Perhaps we shouldn’t be surprised – after all, how many people testify that they turned to spiritual practice because they wanted to share the secrets of their material success and psychological balance. No, even if, as Siddhartha and Jesus did, they seek after solutions for others, most seekers after inner truth do so because they find the world to be unsatisfactory. So most spiritual paths start by attacking that which is considered to be most wrong.
In the case of Buddhism, that process beings with deprogramming. The seeker turns inwards and attempts to break the association between her experience of the present moment and its interpretation by the mind. The goal is to understand the operation of the mind, and to correct its programming so that we can construct more successfully our lives.
As Ethan Nichtern describes this process in “The Road Home”, the currency of the successful life is bodhichitta. Bodhichitta is that ephemeral awareness that human nature is constructed to empower our well-being. All the tools are available to us, if we only apply ourselves to learning the craft of living well.
Nichtern does not expose the contradiction of that process: in order to live well, we must murder our dissatisfied self. Our resolve is fortified by applying the law of cause-and-effect to the history of our lives. When we recognize the connection between our misunderstanding and our dissatisfaction, it becomes clear that we should modify our understanding. While the impact of that change is healing of our relationship with the world, that takes time to manifest. Immediately, the change is in fact a form of self-murder.
I experienced this a number of times in my first year in college. As I expanded my awareness of the world of the intellect, I had dreams of my old self dissolving into this greater realm. That old self wasn’t a bad self, and it inhabited a world that I was comfortable navigating. I knew that I couldn’t go back, and so with growth came mourning for the self that had died.
When she has severed the sense of self from the process of forming judgments about the world, the Buddhist seeker is prepared for a journey into emptiness. Nichtern cautions clearly that this is not to surrender a search for meaning. Rather, it is to recognize that the self – our personal experience – is not the entire measure of meaning.
Nichtern illustrates the problem with a parable of the irritating mother-in-law. Rising from the mat, the meditator considers with satisfaction the clarity of mind that he has attained. Then the phone rings, and mother-in-law demands an audience. Equanimity is replaced with dread and anger.
The wisdom of all great spiritual teachings is that it doesn’t help to project our ill-feeling back on the trigger. That simply reinforces the pattern – obviously they find us irritating as well. Instead, we have to learn to project equanimity into our relationships, both beneficial and hostile. When the latter overwhelm us, we should seek separation.

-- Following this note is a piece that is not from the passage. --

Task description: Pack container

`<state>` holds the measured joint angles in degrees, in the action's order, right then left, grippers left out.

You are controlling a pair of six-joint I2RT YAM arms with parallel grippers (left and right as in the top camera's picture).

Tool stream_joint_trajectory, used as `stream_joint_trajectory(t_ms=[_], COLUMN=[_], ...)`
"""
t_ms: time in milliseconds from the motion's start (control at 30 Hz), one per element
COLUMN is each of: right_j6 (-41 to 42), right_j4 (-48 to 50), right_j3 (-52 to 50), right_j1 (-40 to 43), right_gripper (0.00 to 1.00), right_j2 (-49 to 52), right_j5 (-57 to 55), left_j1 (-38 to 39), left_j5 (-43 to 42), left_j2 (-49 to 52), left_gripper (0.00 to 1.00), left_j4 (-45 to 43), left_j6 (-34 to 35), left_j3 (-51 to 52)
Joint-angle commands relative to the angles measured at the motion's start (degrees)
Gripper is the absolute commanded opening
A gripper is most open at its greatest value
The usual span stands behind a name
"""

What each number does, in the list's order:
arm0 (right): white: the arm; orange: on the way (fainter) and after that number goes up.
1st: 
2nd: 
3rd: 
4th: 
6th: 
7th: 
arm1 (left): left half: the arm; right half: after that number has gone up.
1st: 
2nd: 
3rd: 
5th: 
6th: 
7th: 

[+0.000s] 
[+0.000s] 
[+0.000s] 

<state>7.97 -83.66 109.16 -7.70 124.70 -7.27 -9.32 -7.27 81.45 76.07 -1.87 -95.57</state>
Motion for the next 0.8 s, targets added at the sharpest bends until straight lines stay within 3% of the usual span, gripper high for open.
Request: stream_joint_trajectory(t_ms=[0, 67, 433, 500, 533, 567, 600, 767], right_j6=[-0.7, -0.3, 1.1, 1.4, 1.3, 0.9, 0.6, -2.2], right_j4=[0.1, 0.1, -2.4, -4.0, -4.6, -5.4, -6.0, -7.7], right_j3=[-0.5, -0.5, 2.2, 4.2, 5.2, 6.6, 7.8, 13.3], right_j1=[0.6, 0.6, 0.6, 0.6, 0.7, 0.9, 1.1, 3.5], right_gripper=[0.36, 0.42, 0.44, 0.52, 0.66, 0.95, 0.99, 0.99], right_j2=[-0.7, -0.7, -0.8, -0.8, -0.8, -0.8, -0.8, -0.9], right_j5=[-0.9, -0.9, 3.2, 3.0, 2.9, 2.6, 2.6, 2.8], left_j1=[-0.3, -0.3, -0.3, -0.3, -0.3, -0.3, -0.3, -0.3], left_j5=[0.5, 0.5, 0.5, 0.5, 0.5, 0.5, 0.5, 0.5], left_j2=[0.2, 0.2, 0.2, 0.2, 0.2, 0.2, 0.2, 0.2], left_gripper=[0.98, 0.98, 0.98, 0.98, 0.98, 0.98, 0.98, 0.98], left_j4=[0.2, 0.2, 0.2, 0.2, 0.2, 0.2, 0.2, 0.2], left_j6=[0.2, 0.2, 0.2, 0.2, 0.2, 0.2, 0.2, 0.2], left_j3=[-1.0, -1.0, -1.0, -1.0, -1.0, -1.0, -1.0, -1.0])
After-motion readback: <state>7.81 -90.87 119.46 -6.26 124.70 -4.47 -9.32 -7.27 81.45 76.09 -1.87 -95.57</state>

As Nichtern documents, the Buddhist concept of emptiness has a complex lineage. I also find it to be subtle, almost to opacity. He eventually resorts to a metaphor: the ego is like a cocoon, protected in the shell of hardened ideas, but seeking from deep within to transform into a liberated soul. To become empty is to break out of our cocoon. Our experience becomes “empty” because we are no longer bound by the constraints of the cocoon. To be “empty” is to be free.
But free for what? Nichtern asserts that the Buddhist practitioner, recognizing the interdependence between her well-being and the well-being of others, is motivated to seek after healing for the world as a whole. This is a freedom to, rather than the ideal of freedom from which is so popular in America and expressed to magnificently by W.C. Fields with the comedic line, “Go away kid. You’re botherin’ me.”
Put in this context, I find it valuable to make the leap to a more accessible characterization of the dysfunction addressed by Buddhist practice: quite simply, it is selfishness. When embarking in her practice, the acolyte must learn to surrender the protective cocoon that defines her hostile experience. For her own good, that self must be relinquished, allowing her to emerge into constructive engagement with the world. That engagement necessarily involves relationships, and Buddhism offers that wisdom that attaining healthy relationships requires that we not impose our experience on others. We must seek instead to improve our experience.
In Christian practice, selfishness is recognized as the antidyne of unconditional love. In the material world, selfishness manifests most powerfully as predation — the tendency to say “I don’t care how much effort was required to make this. I don’t care how much it will hurt to lose it. I want it, and I’m going to take it.” In the spiritual realm, selfishness desires nothing but itself, and so is arid, producing nothing of value except by coopting the virtues (interesting, then, that Jesus went into the desert to confront Satan).
When the Christian surrenders to the strength of unconditional love, they conquer selfishness. That condition is characterized, not as emptiness, but as peace, arising from the same source as does Buddhist bodhichitta: the realization that reality is organized to bring us into a life that is both satisfying and rich.